11. The system of claim 9, wherein the processor is further configured to:

group the subset of devices according to a common parameter; and

perform localization for the group via the grouping.

12. The system of claim 9, wherein the WiFi data comprises channel frequency response (CFR) data and channel state information (CSI) data, wherein the set of motion signatures comprises a CFR motion signature and a CSI motion signature.

13. The system of claim 9, wherein the processor is further configured to:

analyze the set of motion signatures; and

determine characteristics of the motion signatures, wherein the cross-correlation matrix is further based on the determined characteristics.

14. The system of claim 9, wherein the processor is further configured to:

detect, from a user, movement corresponding to at least one of a gesture or the user moving within the location, wherein the detection is based on the performing of WiFi sensing functionality, wherein identification of the set of devices is based on the detected movement.

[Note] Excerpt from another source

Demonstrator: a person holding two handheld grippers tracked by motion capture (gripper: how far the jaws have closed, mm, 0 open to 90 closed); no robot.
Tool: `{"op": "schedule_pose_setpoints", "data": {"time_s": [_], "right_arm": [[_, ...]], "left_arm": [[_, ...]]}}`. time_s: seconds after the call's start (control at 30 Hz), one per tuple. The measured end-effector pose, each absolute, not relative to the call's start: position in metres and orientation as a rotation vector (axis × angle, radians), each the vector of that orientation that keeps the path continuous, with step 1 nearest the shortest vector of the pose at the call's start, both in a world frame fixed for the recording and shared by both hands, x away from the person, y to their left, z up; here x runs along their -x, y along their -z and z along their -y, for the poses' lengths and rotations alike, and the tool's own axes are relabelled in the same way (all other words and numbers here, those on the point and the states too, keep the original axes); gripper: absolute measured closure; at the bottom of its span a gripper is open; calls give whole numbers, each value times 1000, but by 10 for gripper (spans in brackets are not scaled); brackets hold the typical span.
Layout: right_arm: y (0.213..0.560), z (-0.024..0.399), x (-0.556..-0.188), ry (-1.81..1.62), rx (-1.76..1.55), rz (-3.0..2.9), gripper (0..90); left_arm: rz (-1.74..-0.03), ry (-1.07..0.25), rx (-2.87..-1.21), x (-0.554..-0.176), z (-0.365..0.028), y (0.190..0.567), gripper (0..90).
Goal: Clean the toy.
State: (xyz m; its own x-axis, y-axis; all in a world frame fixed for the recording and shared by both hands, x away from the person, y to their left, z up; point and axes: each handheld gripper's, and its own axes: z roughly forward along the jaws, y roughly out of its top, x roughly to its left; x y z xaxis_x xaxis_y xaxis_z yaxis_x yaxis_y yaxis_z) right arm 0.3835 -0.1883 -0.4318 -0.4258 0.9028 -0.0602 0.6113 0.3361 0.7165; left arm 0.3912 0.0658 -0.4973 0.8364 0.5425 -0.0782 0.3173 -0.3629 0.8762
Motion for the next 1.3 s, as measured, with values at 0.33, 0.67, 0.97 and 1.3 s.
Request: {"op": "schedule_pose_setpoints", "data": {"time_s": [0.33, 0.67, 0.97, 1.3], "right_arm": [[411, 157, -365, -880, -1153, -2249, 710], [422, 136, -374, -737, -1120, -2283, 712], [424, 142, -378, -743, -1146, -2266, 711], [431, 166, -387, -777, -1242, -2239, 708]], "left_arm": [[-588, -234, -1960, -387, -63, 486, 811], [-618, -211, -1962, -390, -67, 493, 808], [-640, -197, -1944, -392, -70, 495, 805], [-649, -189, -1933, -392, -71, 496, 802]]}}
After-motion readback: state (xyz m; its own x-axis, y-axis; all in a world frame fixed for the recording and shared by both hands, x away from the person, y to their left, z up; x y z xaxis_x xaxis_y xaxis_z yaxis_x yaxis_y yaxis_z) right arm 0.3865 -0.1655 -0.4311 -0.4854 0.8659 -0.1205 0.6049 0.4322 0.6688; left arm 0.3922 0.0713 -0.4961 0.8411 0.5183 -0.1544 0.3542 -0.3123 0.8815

15. A non-transitory computer-readable storage medium tangibly encoded with computer-executable instructions that when executed by a device, perform a method comprising:

identifying a set of devices at a location, the set of devices being devices connected to a Wi-Fi network at the location;

determining, for each of the set of devices, WiFi data;

analyzing the WiFi data, and determining a set of motion signatures for each device;

determining, based on the set of motion signatures for each device, a cross-correlation matrix, the cross-correlation matrix configured as a data structuring storing information related to each of the set of motion signatures;

determining, based on the cross-correlation matrix, a subset of the set of devices, the subset of devices corresponding to devices being at least one of within a predetermined distance to a user and within a line of sight of the user; and

executing, for each of the subset of devices, localization actions on the WiFi network, the localization actions enabling modified control of how each device in the subset is capable of being identified and operated on the WiFi network.

16. The non-transitory computer-readable storage medium of claim 15, wherein localization comprises performing at least one of device selection, device naming, grouping, timeout scheduling, localizing, and WiFi name and password assignment.

17. The non-transitory computer-readable storage medium of claim 15, further comprising:

grouping the subset of devices according to a common parameter; and

performing localization for the group via the grouping.

18. The non-transitory computer-readable storage medium of claim 15, wherein the WiFi data comprises channel frequency response (CFR) data and channel state information (CSI) data, wherein the set of motion signatures comprises a CFR motion signature and a CSI motion signature.

19. The non-transitory computer-readable storage medium of claim 15, further comprising:

analyzing the set of motion signatures; and

determining characteristics of the motion signatures, wherein the cross-correlation matrix is further based on the determined characteristics.

20. The non-transitory computer-readable storage medium of claim 15, further comprising:

detecting, from a user, movement corresponding to at least one of a gesture or the user moving within the location, wherein the detection is based on the performing of WiFi sensing functionality, wherein identification of the set of devices is based on the detected movement.